The OVFCC has reviewed the facts surrounding this scam and finds the actions of Allied Veterans of the World to be an outrageous affront to the current soldiers in uniform and to all those who have served their country. The OVFCC believes that its efforts to raise funds for its members and their communities should not be blemished by the fraudulent activity of those who prey upon the public and besmirch the good name of veterans throughout the land. For the benefit of those who support the efforts of the OVFCC, we have prepared an outline which highlights the many differences between the fundraising program sponsored by the OVFCC and the alleged fraudulent activities of the AVW:
> The OVFCC is an association of the largest and smallest veterans and fraternal organizations in Ohio. It is not a charity and it does not have any financial means. The Board is appointed by the state organizations that compose the Coalition and the board members serve as volunteers. It has no employees and does not receive any money from the fundraising efforts of its member posts and lodges.
> The OVFCC has contracted with a vendor, CMCG, which owns a valid license for video raffle software used by OVFCC member posts and lodges. The video raffle program and the RMS system track every financial transaction which takes place involving the video raffle terminals in every location. All money used to participate in the video raffle program is accounted for and can be monitored by the OVFCC and any law enforcement agency who requests the ability to monitor the program.

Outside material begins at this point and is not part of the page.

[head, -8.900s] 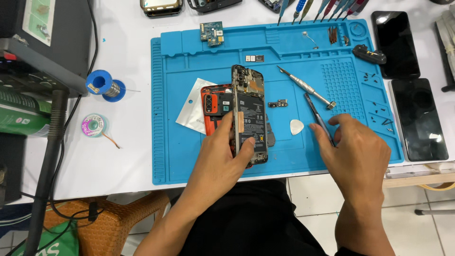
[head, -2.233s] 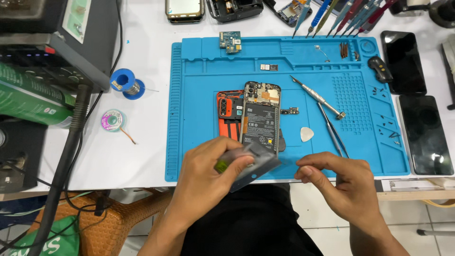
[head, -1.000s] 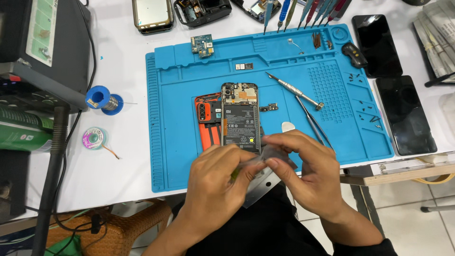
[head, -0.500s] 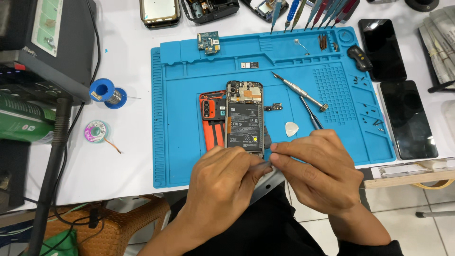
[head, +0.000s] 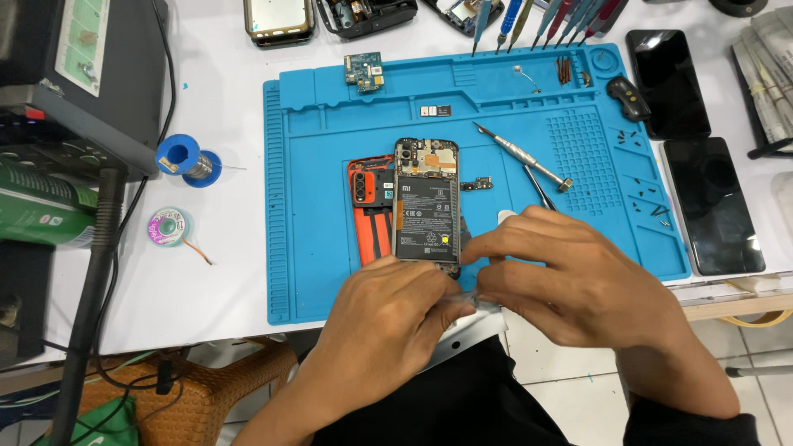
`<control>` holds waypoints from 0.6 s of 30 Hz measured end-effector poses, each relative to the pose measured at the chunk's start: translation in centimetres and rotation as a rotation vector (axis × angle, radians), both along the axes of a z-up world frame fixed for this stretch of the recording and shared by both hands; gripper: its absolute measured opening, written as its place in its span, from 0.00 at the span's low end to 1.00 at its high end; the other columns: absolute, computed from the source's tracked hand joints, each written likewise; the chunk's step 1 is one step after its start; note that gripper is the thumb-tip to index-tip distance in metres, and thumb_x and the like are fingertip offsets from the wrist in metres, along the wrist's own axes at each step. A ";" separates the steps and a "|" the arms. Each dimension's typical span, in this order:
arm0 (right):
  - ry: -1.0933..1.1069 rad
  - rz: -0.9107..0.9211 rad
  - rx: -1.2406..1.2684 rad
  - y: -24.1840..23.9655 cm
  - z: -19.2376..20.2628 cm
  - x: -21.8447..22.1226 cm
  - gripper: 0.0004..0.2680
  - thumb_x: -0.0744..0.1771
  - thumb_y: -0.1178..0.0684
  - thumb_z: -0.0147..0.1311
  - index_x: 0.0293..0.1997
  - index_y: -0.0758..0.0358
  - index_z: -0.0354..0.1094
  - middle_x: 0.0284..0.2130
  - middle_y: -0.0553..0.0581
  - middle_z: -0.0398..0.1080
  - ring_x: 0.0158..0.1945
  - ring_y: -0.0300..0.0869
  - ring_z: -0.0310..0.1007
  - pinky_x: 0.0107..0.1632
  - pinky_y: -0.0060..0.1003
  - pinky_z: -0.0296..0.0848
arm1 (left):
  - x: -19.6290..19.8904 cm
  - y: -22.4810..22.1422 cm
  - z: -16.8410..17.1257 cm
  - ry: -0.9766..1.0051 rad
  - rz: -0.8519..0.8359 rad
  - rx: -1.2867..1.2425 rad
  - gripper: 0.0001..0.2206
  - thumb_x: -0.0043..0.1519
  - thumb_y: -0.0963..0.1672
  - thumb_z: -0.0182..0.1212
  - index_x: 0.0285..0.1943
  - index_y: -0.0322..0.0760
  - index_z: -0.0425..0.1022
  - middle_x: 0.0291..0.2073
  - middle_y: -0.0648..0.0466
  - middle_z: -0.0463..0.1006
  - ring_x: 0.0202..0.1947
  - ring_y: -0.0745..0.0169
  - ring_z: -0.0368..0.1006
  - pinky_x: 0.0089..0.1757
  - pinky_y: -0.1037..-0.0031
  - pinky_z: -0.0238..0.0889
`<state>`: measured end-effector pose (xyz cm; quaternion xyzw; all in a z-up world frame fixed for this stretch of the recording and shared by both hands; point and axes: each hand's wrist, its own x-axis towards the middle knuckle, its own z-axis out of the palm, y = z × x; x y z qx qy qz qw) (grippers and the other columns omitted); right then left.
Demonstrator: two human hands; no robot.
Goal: The person removes a small component from the bottom of a disassembled smartphone using tweezers, then opens a sealed bag to retrieve a replacement part. They install the new component into the phone and press it into place, completing the replacement step.
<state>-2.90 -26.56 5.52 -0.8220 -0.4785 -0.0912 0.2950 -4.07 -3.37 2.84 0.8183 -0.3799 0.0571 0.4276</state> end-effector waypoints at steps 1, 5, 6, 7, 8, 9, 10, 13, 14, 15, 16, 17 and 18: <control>0.001 0.000 0.001 0.0 0.1 0.1 0.05 0.70 0.56 0.45 0.39 0.61 0.66 0.47 0.62 0.71 0.33 0.52 0.67 0.36 0.43 0.59 | 0.0 0.0 0.1 0.001 0.000 0.001 0.08 0.64 0.42 0.65 0.35 0.37 0.70 0.24 0.55 0.73 0.25 0.52 0.71 0.29 0.63 0.57; 0.111 0.083 0.023 0.1 0.1 0.8 0.05 0.70 0.55 0.48 0.38 0.61 0.66 0.42 0.57 0.72 0.34 0.47 0.70 0.37 0.41 0.62 | 0.1 0.3 0.2 0.035 -0.029 0.046 0.10 0.66 0.43 0.63 0.34 0.37 0.69 0.24 0.55 0.72 0.22 0.53 0.66 0.29 0.64 0.58; 0.166 0.106 0.018 0.0 0.0 0.9 0.05 0.70 0.55 0.48 0.38 0.60 0.67 0.42 0.55 0.73 0.35 0.45 0.72 0.37 0.40 0.63 | 0.1 0.4 0.1 0.036 -0.044 0.059 0.12 0.68 0.45 0.61 0.32 0.36 0.66 0.23 0.54 0.70 0.21 0.51 0.64 0.28 0.63 0.57; 0.168 0.107 0.018 0.0 -0.1 1.0 0.05 0.70 0.55 0.48 0.38 0.60 0.67 0.42 0.55 0.73 0.35 0.45 0.72 0.37 0.40 0.63 | 0.1 0.5 0.2 0.037 -0.043 0.058 0.12 0.68 0.45 0.61 0.32 0.36 0.66 0.23 0.54 0.70 0.21 0.51 0.64 0.28 0.63 0.57; 0.257 0.107 0.042 0.0 -0.1 1.1 0.03 0.69 0.55 0.51 0.40 0.61 0.69 0.41 0.53 0.74 0.37 0.44 0.75 0.39 0.39 0.66 | 0.1 0.6 0.3 0.035 -0.050 0.053 0.11 0.67 0.44 0.61 0.33 0.36 0.67 0.23 0.54 0.70 0.22 0.50 0.64 0.28 0.63 0.57; 0.346 0.107 0.066 0.1 -0.2 1.2 0.03 0.68 0.55 0.54 0.43 0.61 0.70 0.40 0.51 0.76 0.39 0.43 0.78 0.41 0.38 0.69 | 0.1 0.7 0.4 0.033 -0.058 0.048 0.10 0.67 0.43 0.61 0.34 0.36 0.68 0.23 0.53 0.71 0.23 0.50 0.65 0.29 0.63 0.57; 0.346 0.109 0.065 0.1 -0.2 1.2 0.03 0.68 0.55 0.54 0.43 0.61 0.70 0.40 0.51 0.76 0.39 0.43 0.78 0.41 0.38 0.69 | 0.0 0.7 0.5 0.033 -0.056 0.048 0.10 0.67 0.43 0.61 0.34 0.36 0.68 0.23 0.53 0.71 0.23 0.50 0.65 0.29 0.63 0.57; 0.457 0.120 0.130 0.4 -0.3 1.1 0.02 0.68 0.55 0.56 0.39 0.59 0.72 0.35 0.51 0.77 0.38 0.41 0.80 0.41 0.32 0.78 | 0.0 0.9 0.9 0.030 -0.084 0.032 0.11 0.67 0.43 0.61 0.33 0.35 0.66 0.22 0.53 0.69 0.22 0.50 0.64 0.29 0.63 0.57; 0.452 0.108 0.133 0.5 -0.5 0.9 0.02 0.68 0.55 0.55 0.39 0.59 0.72 0.34 0.51 0.76 0.36 0.41 0.78 0.39 0.33 0.76 | -0.1 1.0 1.0 0.013 -0.094 0.047 0.10 0.67 0.43 0.61 0.34 0.35 0.68 0.23 0.52 0.71 0.23 0.50 0.66 0.29 0.63 0.57; 0.447 0.096 0.137 0.6 -0.6 0.8 0.03 0.68 0.54 0.54 0.38 0.59 0.71 0.33 0.51 0.75 0.34 0.42 0.76 0.38 0.34 0.74 | -0.2 1.0 1.1 -0.005 -0.104 0.062 0.09 0.67 0.42 0.61 0.35 0.34 0.69 0.24 0.51 0.72 0.24 0.49 0.67 0.30 0.63 0.57; 0.445 0.094 0.137 0.5 -0.7 0.7 0.03 0.68 0.54 0.54 0.38 0.59 0.71 0.33 0.51 0.75 0.34 0.42 0.76 0.38 0.34 0.74 | -0.2 1.0 0.9 -0.006 -0.106 0.061 0.09 0.67 0.42 0.61 0.35 0.34 0.69 0.24 0.51 0.72 0.24 0.49 0.67 0.30 0.63 0.57; 0.479 0.108 0.119 0.4 -0.7 0.6 0.04 0.69 0.54 0.52 0.37 0.58 0.70 0.32 0.50 0.74 0.33 0.42 0.74 0.38 0.34 0.72 | -0.2 1.0 0.8 -0.018 -0.133 0.083 0.09 0.68 0.42 0.61 0.34 0.35 0.70 0.25 0.52 0.72 0.24 0.49 0.68 0.30 0.62 0.56; 0.514 0.126 0.102 0.3 -0.8 0.5 0.05 0.70 0.54 0.50 0.36 0.57 0.69 0.31 0.50 0.72 0.33 0.42 0.73 0.38 0.35 0.70 | -0.3 1.1 0.7 -0.027 -0.157 0.104 0.09 0.68 0.42 0.60 0.34 0.35 0.70 0.25 0.53 0.71 0.25 0.49 0.68 0.29 0.61 0.56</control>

> Every location which is participating in the OVFCC video raffle program is required to account for the money used in the program by depositing the gross profit from the program in a separate bank account which is monitored by the OVFCC. Failure on the part of any location to follow the rules of the program results in expulsion from the program and forfeiture of the terminals.

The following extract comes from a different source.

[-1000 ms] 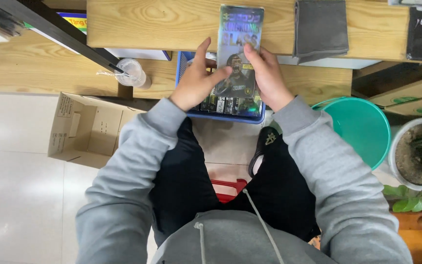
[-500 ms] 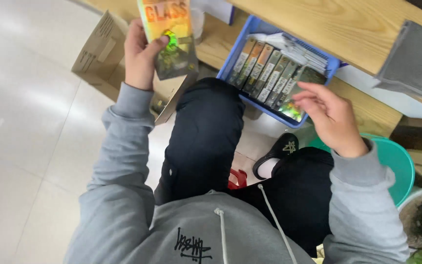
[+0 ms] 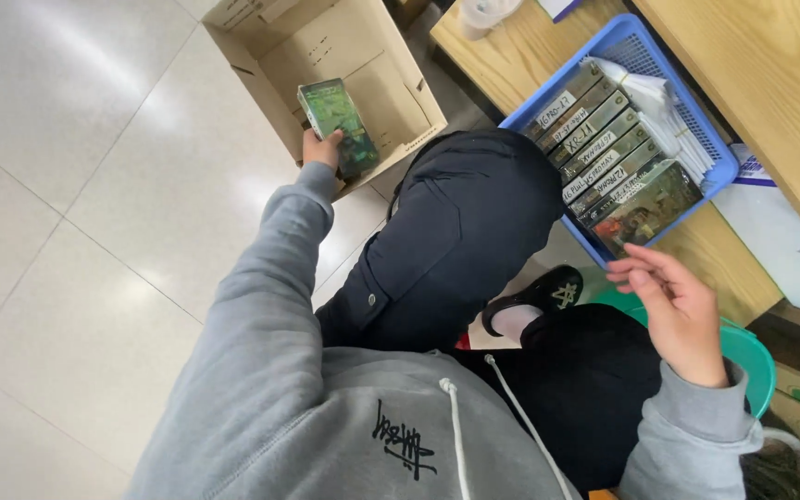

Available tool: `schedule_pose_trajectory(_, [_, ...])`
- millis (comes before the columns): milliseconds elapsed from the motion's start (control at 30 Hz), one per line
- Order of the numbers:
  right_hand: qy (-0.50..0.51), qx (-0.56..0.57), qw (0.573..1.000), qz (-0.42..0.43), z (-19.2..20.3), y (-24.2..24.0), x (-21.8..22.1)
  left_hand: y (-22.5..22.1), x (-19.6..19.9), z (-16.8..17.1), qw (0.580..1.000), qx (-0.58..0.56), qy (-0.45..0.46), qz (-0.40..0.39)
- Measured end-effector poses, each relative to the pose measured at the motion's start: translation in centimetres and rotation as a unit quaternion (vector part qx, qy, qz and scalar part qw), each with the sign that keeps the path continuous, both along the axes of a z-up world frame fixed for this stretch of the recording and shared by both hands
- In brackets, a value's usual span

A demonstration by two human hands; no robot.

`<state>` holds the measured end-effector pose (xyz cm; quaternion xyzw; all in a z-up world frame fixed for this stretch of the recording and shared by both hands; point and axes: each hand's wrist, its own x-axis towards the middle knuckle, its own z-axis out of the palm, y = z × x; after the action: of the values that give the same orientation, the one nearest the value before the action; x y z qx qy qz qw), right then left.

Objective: The person is cleaning phone screen protectors and cases with a cloth and then placing them into protective sleeves.

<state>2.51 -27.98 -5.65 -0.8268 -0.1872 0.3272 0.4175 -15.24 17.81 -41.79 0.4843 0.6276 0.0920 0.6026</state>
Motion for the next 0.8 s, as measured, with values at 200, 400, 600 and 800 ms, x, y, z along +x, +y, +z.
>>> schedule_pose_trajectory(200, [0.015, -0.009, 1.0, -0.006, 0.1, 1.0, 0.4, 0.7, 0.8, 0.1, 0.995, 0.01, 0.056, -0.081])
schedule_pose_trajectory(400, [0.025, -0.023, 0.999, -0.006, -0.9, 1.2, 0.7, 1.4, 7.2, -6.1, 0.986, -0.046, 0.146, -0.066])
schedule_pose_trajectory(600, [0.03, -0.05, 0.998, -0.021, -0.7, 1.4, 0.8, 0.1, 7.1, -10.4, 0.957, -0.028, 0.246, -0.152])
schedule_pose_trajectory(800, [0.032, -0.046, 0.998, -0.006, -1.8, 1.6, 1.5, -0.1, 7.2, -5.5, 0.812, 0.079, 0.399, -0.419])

> The OVFCC, in conjunction with CMCG, has offered complete access to the video raffle program and RMS to the Ohio Department of Public Safety and the Ohio Attorney General to view all aspects of the video raffle program and RMS. The OVFCC sends a weekly report listing the location and serial numbers of each terminal to the ODPS, which provides them with the ability to monitor and validate each terminal.

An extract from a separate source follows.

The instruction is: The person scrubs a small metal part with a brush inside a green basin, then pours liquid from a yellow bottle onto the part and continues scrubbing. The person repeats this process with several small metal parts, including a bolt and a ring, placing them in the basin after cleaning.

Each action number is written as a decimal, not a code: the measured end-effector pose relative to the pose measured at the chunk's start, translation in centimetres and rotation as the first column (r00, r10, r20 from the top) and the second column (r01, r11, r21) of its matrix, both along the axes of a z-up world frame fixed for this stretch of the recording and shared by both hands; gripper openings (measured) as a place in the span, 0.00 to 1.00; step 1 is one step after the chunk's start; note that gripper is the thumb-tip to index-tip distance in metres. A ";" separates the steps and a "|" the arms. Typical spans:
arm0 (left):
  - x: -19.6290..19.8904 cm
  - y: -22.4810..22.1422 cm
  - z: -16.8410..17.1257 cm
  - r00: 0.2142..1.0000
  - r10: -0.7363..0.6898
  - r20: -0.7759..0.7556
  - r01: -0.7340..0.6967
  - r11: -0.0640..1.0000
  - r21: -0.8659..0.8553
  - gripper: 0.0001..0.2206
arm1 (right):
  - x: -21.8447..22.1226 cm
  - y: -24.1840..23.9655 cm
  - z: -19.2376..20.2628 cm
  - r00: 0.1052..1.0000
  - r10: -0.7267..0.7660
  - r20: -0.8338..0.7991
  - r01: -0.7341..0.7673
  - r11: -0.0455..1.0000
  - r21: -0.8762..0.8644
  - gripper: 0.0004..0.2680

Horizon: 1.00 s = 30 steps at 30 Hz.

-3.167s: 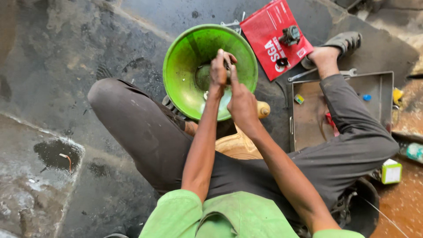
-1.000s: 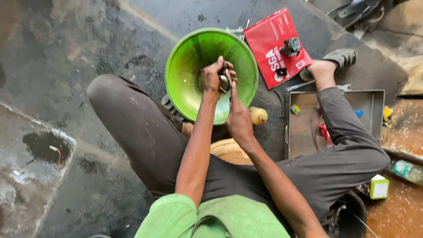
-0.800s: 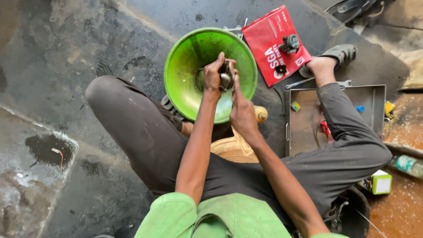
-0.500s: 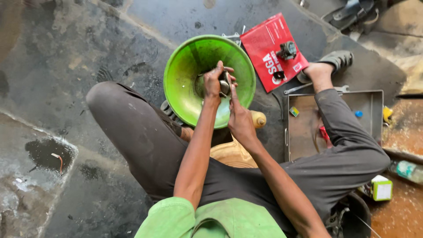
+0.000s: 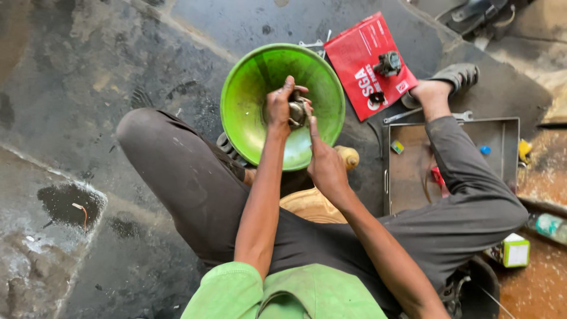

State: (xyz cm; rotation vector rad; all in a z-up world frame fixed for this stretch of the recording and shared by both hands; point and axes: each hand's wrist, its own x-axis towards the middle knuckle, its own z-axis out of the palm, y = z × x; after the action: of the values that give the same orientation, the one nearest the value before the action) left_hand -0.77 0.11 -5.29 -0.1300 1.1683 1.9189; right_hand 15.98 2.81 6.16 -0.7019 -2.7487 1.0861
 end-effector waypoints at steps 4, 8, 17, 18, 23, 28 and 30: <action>0.8 -0.8 -1.1 0.993 0.030 0.115 -0.034 0.999 0.035 0.24 | 1.0 -1.3 -1.1 0.987 -0.039 0.155 0.020 0.993 0.119 0.34; -0.7 -0.3 -1.3 0.988 0.035 0.152 -0.034 0.999 -0.013 0.24 | 0.5 -0.6 -1.6 0.990 -0.036 0.137 0.023 0.995 0.096 0.38; -1.5 -1.2 -3.4 0.976 0.042 0.214 -0.052 0.998 0.040 0.24 | -0.4 -0.9 -1.6 0.996 0.000 0.085 -0.010 0.994 0.113 0.36; -0.7 -1.5 -3.8 0.977 0.005 0.215 -0.020 0.998 0.066 0.24 | 0.4 -1.2 -2.0 0.996 -0.018 0.089 0.007 0.993 0.120 0.36; -4.1 -1.1 -3.7 0.939 0.152 0.309 -0.208 0.965 0.158 0.23 | 1.8 1.7 -5.6 0.935 0.062 0.350 -0.070 0.998 0.008 0.40; -3.8 -2.0 -3.1 0.914 0.116 0.388 -0.245 0.921 0.302 0.23 | 0.8 6.2 -14.7 0.880 0.020 0.475 -0.084 0.990 0.115 0.36; -3.7 -2.0 -2.0 0.883 0.096 0.459 -0.298 0.871 0.391 0.24 | -1.4 6.4 -18.8 0.797 0.041 0.602 -0.156 0.978 0.140 0.34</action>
State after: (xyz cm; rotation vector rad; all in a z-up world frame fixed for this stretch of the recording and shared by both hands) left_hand -4.49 -1.91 -7.26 -0.4127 0.4072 2.1541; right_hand 14.61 9.16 -12.68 -1.0320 -3.3917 0.6852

> The OVFCC Board has the ability to monitor every transaction on every terminal in each location in real time. The Board also receives a monthly written report detailing the activities of each location including the amount of money paid for expenses, the amount transferred to the 501(c)(3) charity according to the contract and the amount retained by the post or lodge.
> The OVFCC is operating a raffle as defined in ORC Sec. 2915.01HH. The OVFCC’s member posts and lodges are veterans and fraternal organizations permitted to conduct raffles pursuant to ORC Sec. 2915.092. The OVFCC in conjunction with the Ohio Attorney General have drafted legislation to clarify and regulate the operation of charitable video bingo which specifically includes the video raffle program currently being operated by the OVFCC.
The major distinctions between the OVFCC and Allied Veterans of the World are:
1. OVFCC is an association with appointed board members who receive no compensation and which perform no financial activity. Allied Veterans of the World was a purported charity which raised funds for itself and had numerous employees who received compensation.
2. OVFCC operates a video raffle program from which it receives nothing. 100% of the net profit raised from the video raffle program is divided equally between the fraternal and veterans posts and lodges and the 501c3 charities with whom they contract. AVW was a purported charity which apparently raised funds using so-called sweepstakes games for its own interests, with a very small percentage going to legitimate charities.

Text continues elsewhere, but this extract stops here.